118
 ンドゥールが花京院とアヴドゥルから何らかのやり返しを受けるという条件つきで、ジョセフとポルナレフもンドゥールのことについて認めてくれた。デーボとは違い、能力は段違いに危ないのだが、以前止めたスタンド使いたちの能力がいまだに解除されていないという前提もあり、それもまた許された要因のひとつだろう。なにより、デーボの一件から仕方ないと諦めているところもあると思われる。意外なほど、あっさり認めてくれた。これについてはわたしからも花京院たちにも謝らなければならない。
 さて、それは明日やることだからひとまずいいとして。わたしは今、ホテルのロビー横、電話の前で息を整えている。絶対に、怒られる。間違いなく怒られる。怒鳴られる。キレられる。断言できてしまうほどに、想像がすごく容易いデーボの声を思い浮かべては電話に伸ばす手が止まる。……怖い、怖いぞ。しかしここで電話をいれなかったら、後々引き合わせたときに本気で怒られると言うかもっと良くないことになりそうと言うか。……とにかく今電話しなければならない。深呼吸して、受話器を取った。慣れたとはいえない国際電話で取り次いでもらう。


『……ナマエか…?』

「は、はい! そうであります!」

『……おまえ、何をした?』


 どっきーん!!! 口から心臓出そうなほど、その効果音が似合う瞬間だった。デーボはわたしの親か何かじゃないだろうか。悪いことをしたわたしが、動揺を隠せないときに見破る母のようだ。だって何かあったのか、ではなく、何をした? だ。完全に何かしちゃったことがバレている。モロバレだ。しかもよくよく考えたら時差がある。向こうは朝じゃないか。うわあ、機嫌悪そう……口からヘドロとか出せそう……。


『何をしたか聞いてるんだがなあ……?』

「ひいっ! ご、ごめんなさあい!」


 もし目の前にいたら土下座ぐらいしたと思う。しかも涙目で。ぜんぜんやるよわたし、プライドなんかないもの。向こうも多分、それくらい思っていた。そんな声だった絶対。地を這うような声を聞かせられたわたしはビビりながらも息を整えて、ゆっくりと口を開いた。
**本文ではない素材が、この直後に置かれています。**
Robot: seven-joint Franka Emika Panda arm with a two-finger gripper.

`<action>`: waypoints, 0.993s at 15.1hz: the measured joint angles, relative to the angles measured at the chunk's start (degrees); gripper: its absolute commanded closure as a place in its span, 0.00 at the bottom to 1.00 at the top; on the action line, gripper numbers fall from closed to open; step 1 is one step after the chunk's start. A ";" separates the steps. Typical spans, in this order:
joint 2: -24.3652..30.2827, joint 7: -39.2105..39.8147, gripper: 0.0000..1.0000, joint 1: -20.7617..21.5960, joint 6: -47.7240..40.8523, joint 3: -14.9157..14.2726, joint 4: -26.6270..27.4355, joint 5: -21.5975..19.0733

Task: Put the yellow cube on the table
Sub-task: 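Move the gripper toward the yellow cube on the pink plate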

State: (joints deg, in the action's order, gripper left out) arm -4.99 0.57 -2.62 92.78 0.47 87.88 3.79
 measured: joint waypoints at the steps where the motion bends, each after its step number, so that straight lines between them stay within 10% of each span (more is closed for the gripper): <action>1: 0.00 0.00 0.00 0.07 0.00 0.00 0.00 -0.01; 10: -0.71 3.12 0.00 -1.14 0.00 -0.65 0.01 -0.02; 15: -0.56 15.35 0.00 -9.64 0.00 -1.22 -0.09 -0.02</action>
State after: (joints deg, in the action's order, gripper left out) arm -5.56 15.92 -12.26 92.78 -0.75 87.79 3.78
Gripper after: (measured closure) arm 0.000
「じ……実はですね、その、……敵のうちの一人がですね」

『怪我したのか』

「いや、それもあるんですけど」

『それも、だと……?』

「ひいっ!」


 デーボさんマジ怖い。めっちゃ怒ってらっしゃる。わたしDIO戦前に余裕で死ねるかもしれない、ショック死で。怒られるのって本当に嫌なんだよ。胃がきりきりというか、きちきちするというか。とにかく身体と精神に多大なる負担を強いられるから嫌いなんだよなぁ……きっといくつになっても慣れないだろう。
 そんな現実逃避は、デーボの、おい、という言葉で終わりを告げた。逃げちゃ駄目だ、逃げちゃ駄目だ! だってもっと怒られるじゃないか!
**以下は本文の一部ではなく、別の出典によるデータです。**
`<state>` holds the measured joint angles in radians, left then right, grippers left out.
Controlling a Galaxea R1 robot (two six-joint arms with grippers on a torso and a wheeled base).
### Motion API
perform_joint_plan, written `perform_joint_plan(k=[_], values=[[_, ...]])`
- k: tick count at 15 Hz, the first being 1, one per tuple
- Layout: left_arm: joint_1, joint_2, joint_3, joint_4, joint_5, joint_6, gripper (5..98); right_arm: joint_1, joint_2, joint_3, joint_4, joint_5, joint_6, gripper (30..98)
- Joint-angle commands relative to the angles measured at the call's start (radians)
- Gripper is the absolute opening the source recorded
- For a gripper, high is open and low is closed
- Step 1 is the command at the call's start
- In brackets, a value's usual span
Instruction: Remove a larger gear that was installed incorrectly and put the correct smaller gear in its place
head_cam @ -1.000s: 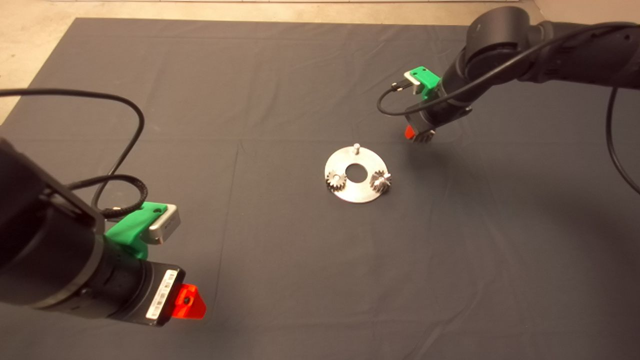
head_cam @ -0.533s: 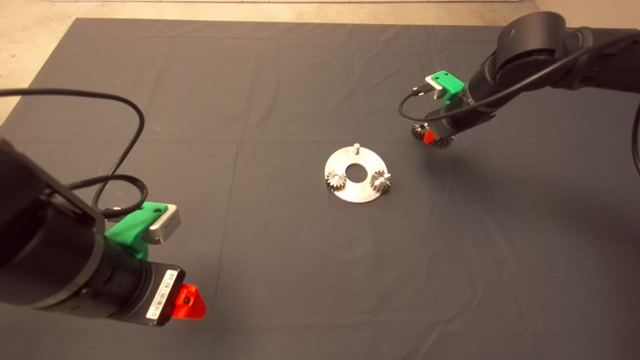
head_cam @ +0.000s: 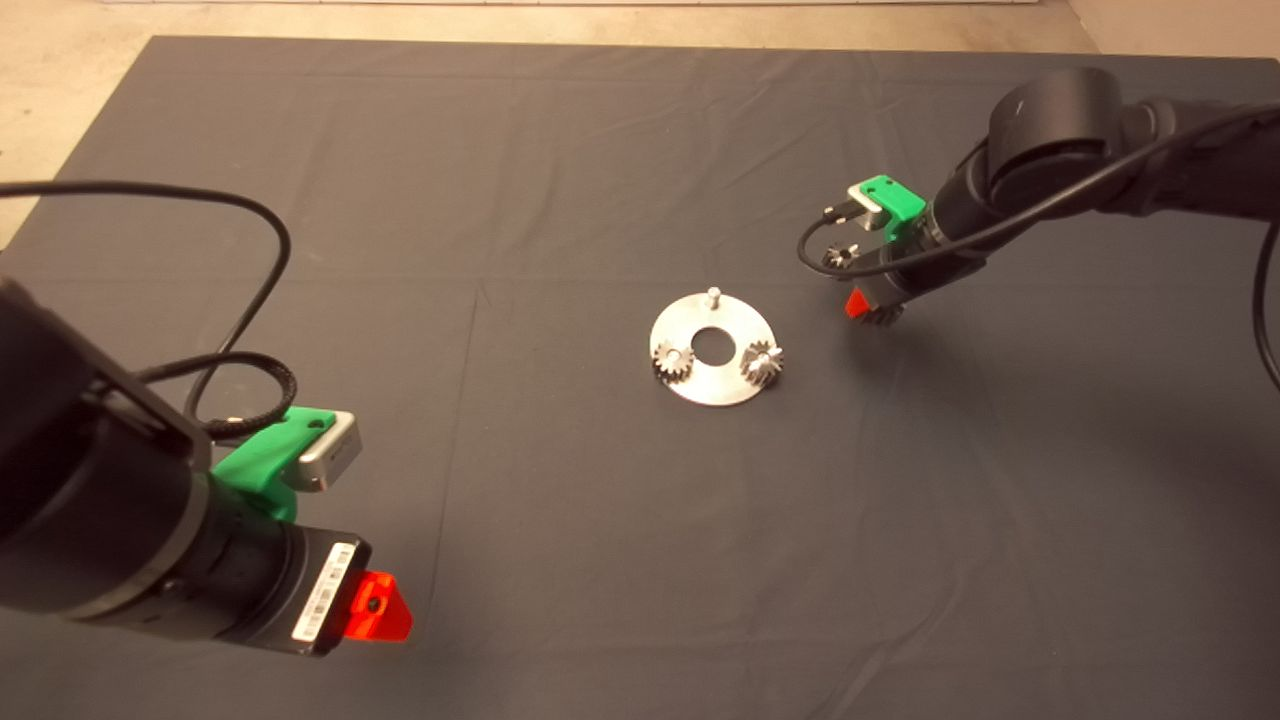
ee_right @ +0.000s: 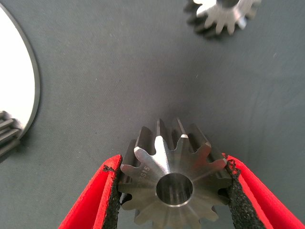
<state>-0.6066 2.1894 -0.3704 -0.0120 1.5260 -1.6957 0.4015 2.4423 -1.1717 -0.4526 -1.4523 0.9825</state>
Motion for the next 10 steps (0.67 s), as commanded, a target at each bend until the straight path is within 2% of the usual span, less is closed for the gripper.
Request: perform_joint_plan(k=[1, 6, 8, 10], values=[[-0.006, 0.002, 0.016, -0.016, 0.016, -0.007, 97.8, 0.030, 0.001, 0.014, -0.012, 0.007, 0.028, 48.5], [-0.006, 0.002, 0.016, -0.016, 0.016, -0.007, 97.8, -0.009, 0.002, 0.015, -0.012, 0.010, 0.031, 48.5], [-0.006, 0.002, 0.016, -0.016, 0.016, -0.007, 97.8, -0.018, 0.001, 0.014, -0.012, 0.033, 0.031, 48.5], [-0.006, 0.002, 0.016, -0.016, 0.016, -0.007, 97.8, -0.023, 0.002, 0.014, -0.012, 0.040, 0.031, 48.5]])
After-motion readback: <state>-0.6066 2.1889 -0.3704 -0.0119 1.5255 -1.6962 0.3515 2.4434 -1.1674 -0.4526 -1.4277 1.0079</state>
「その人がさ、なんていうかさ、ほら、あのね、えーと、あの、……一緒に住もうって言っちゃった」

『……あ゛?』

「ごめん! ほんと! デーボの許可も取らないで! でも安心して! 一番はデーボだから! ね! 一番に愛してるから! ね! ホント! すき! ちゅ!」

『…………お前、馬鹿だろ』


 お前は警戒心がないとか、全くこれだからお前はなんてぶつぶつと独り言をひとしきり呟いたデーボは、もう一度呆れたようにため息を吐いた。怪我は大丈夫なのか。デーボのその言葉に思わず顔が綻ぶ。そして右手に穴が開いてしまったことを伝えると、ンドゥールが一員になることなんて比較にならないほど本気で怒られたのだった。